Norbert Reichel: Das geht hin bis zu Zivil- und Katastrophenschutz. Ich wage die Behauptung, dass 90 Prozent der Menschen die verschiedenen Sirenensignale nicht voneinander unterscheiden können.

Lamya Kaddor: Geschweige denn wissen, wo es hier Bunker gibt, abgesehen davon, dass wir kaum funktionierende Bunker haben. Viele wissen auch nicht, was Bevorratung bedeutet, was und wie viel wovon man bevorratet, wie man sein Computerprogramm schützt, auf welche Mails man niemals antworten sollte.

Norbert Reichel: Zivil- und Katastrophenschutz, Cybersicherheit – diese Themen hast du benannt und sie haben viel miteinander zu tun. Viele Menschen verhalten sich durchaus widersprüchlich. Gegen ein Impfregister wehrt man sich, hinterlässt seine Daten aber an jeder Supermarktkasse, um von irgendwelchen Rabatten zu profitieren.

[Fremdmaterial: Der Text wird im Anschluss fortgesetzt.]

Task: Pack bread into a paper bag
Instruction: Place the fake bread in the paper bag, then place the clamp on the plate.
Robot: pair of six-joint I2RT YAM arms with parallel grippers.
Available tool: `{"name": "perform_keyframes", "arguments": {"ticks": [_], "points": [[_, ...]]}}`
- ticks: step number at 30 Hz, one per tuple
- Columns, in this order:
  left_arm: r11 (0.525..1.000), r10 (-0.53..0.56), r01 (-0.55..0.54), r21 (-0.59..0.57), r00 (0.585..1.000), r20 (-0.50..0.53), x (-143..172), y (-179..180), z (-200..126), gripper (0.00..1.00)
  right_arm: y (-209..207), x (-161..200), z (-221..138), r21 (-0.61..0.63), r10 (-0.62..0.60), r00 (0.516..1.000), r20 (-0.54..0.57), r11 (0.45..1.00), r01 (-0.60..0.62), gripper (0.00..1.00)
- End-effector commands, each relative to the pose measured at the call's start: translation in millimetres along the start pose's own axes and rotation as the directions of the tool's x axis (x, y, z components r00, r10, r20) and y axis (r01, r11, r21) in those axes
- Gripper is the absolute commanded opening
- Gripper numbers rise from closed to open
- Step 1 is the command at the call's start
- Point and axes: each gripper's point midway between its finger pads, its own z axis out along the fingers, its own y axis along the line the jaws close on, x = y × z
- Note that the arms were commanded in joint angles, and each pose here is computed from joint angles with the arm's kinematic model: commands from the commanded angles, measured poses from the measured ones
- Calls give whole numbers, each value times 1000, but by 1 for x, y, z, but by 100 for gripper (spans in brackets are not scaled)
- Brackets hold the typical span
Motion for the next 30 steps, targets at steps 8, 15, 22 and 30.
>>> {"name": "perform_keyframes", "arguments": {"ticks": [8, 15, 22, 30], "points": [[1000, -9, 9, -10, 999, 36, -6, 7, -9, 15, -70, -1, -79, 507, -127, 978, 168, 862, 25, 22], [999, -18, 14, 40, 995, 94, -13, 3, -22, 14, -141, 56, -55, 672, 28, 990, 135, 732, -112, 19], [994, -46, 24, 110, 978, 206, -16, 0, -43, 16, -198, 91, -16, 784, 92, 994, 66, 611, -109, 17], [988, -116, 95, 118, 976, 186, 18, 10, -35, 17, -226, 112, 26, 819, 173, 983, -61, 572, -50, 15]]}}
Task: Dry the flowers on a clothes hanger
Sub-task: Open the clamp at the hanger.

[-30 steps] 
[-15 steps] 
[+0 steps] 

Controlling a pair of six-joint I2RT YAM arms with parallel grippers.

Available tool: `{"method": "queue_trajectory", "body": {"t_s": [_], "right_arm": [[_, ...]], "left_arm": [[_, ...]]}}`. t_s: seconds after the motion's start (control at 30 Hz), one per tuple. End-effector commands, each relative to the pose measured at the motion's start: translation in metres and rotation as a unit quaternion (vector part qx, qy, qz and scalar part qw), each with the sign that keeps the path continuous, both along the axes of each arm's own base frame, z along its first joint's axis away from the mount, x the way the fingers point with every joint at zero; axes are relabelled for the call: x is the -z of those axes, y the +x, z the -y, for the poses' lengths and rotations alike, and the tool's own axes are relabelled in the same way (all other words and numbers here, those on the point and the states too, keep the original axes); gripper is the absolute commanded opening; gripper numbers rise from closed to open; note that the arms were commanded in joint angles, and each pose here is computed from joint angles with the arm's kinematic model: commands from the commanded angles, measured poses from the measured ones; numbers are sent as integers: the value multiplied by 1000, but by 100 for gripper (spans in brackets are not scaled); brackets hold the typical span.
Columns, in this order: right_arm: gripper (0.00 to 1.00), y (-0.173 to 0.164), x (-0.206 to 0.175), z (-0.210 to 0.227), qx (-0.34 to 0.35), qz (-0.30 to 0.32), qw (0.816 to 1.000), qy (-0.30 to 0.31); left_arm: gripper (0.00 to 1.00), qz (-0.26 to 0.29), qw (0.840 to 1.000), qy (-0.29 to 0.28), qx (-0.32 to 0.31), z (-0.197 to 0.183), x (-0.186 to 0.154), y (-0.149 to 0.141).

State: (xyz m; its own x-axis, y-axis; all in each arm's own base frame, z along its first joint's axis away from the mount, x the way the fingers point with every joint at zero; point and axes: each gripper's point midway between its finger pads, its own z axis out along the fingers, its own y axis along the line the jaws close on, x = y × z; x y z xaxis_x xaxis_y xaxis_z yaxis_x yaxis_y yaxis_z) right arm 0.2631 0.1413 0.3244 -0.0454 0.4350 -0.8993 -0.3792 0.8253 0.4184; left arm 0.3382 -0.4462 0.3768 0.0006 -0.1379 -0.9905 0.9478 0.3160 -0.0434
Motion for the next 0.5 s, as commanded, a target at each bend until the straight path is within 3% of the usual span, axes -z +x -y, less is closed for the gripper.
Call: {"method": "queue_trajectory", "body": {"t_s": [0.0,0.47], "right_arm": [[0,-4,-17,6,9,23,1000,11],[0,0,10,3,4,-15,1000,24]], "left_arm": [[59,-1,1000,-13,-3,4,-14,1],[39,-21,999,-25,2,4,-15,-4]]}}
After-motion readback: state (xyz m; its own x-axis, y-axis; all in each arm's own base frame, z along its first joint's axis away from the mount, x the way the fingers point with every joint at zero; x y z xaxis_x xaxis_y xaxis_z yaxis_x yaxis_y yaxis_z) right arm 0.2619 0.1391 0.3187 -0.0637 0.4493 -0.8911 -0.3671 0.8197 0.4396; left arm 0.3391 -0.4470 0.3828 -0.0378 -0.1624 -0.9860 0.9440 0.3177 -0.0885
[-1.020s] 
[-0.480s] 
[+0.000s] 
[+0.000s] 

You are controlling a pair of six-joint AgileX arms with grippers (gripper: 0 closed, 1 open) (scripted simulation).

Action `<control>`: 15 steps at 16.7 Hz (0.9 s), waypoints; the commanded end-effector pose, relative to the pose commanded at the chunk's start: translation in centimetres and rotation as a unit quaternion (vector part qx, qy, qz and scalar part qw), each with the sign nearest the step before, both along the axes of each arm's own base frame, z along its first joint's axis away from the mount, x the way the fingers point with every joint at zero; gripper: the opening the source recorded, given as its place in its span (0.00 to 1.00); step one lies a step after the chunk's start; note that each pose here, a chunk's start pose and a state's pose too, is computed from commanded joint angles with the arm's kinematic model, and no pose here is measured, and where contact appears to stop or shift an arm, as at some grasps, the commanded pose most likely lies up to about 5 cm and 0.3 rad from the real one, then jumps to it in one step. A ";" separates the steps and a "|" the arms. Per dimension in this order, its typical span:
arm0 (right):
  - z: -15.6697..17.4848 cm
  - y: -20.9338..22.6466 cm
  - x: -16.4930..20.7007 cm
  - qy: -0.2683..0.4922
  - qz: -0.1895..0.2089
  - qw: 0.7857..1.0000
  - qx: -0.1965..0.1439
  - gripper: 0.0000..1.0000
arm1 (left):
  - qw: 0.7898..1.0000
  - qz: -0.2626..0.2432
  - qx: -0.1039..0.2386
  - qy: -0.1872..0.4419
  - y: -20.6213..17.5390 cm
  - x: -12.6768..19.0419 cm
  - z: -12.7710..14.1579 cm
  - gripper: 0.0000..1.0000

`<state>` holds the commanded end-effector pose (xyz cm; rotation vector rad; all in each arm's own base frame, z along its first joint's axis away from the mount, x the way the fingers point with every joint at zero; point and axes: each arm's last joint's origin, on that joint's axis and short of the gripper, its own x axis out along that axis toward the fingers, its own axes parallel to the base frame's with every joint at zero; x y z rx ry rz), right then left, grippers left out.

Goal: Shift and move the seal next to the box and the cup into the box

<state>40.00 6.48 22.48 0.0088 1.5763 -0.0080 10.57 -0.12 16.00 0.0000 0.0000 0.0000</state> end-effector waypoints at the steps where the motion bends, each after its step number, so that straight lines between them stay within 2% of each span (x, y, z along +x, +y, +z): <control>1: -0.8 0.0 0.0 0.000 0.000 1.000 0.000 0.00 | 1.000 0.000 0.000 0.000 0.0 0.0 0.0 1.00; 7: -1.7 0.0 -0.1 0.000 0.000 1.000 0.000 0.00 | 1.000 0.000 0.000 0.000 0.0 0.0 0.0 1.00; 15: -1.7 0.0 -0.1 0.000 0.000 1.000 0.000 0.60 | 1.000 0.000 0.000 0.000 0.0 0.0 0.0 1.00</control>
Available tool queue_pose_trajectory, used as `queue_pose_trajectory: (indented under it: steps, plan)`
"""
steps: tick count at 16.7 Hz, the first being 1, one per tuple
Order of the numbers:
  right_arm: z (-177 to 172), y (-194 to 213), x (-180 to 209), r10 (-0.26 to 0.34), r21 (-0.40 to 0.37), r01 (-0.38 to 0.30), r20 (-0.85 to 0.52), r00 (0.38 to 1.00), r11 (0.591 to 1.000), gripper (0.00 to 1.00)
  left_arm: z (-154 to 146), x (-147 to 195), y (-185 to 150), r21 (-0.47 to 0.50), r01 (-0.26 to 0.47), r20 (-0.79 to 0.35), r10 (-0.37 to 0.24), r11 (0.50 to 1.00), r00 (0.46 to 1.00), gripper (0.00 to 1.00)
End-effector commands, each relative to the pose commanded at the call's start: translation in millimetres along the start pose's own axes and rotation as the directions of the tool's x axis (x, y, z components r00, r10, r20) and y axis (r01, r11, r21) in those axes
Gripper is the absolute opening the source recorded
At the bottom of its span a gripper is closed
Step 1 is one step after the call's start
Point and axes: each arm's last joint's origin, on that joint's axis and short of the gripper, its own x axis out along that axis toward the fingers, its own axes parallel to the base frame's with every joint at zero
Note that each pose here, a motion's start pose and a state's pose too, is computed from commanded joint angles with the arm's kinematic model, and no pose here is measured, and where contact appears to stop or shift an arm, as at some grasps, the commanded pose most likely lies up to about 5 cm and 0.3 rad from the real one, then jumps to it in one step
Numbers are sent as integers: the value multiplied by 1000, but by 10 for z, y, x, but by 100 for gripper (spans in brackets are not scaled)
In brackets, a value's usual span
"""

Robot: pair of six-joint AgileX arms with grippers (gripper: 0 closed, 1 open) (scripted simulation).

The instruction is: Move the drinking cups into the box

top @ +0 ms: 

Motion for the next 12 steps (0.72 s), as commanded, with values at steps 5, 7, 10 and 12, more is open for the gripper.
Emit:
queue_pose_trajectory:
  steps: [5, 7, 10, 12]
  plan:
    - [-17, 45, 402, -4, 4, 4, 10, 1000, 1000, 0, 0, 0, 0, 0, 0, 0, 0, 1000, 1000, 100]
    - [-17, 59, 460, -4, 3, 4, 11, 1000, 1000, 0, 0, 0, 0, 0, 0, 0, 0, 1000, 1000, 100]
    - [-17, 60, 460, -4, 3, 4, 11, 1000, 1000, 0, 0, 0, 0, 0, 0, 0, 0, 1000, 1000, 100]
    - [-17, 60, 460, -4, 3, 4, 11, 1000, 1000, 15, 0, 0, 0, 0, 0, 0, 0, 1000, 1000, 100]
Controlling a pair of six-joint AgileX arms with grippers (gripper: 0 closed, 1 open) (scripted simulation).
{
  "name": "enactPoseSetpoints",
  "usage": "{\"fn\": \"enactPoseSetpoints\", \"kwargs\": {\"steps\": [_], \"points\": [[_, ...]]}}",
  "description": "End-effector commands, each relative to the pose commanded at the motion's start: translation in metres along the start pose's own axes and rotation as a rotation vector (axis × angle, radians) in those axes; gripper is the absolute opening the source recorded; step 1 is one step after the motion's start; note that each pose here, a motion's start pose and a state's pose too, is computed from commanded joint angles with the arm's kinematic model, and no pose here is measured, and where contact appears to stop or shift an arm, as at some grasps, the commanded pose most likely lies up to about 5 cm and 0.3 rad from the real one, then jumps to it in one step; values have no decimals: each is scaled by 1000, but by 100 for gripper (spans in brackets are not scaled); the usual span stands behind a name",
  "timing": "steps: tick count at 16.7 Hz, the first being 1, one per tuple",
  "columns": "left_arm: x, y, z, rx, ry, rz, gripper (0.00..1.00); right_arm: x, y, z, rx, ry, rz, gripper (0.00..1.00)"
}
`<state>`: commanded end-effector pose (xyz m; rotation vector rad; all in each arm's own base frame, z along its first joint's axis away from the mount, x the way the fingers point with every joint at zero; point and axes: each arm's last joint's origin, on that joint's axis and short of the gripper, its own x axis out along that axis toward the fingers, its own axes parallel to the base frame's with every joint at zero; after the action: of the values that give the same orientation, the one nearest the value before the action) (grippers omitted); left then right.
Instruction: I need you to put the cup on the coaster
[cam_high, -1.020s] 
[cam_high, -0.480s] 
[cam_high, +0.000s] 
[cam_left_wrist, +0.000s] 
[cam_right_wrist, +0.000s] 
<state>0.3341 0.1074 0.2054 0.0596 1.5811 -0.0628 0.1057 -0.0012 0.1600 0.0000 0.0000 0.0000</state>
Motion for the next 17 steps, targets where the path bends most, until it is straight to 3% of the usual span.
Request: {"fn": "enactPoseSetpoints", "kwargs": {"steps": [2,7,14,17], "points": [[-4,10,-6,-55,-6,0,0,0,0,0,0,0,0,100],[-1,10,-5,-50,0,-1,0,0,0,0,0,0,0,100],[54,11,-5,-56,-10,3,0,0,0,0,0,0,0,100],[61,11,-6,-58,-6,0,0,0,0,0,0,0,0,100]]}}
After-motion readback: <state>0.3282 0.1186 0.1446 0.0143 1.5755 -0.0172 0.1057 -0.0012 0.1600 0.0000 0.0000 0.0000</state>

Lamya Kaddor: Das ist in der Tat sehr ambivalent. Konstantin von Notz hat getwittert, dass die Impfbereitschaft viel höher gewesen wäre, wenn es sich um die Affenpocken gehandelt hätte, weil unansehnlich und fürchterlich und man vor Augen hat, was das heißt. Vielleicht liegt es auch daran, dass sich viele Menschen einfach von vornherein für gesund halten, wenn sie nicht sehen, welche Wirkungen eine Krankheit hat.

(Anmerkung: Erstveröffentlichung im Juni 2022, alle Internetzugriffe zuletzt am 27. Mai 2022. Alle Bilder wurden mir von Lamya Kaddor zur Verfügung gestellt, die auch die Rechte hat.)

(P.S.: Am 3. Juli 2022 wurde gemeldet, dass die in diesem Text erwähnte Kugel, durch die Shireen Abu Akleh starb, von den palästinensischen Behörden an die USA übergeben worden sei.)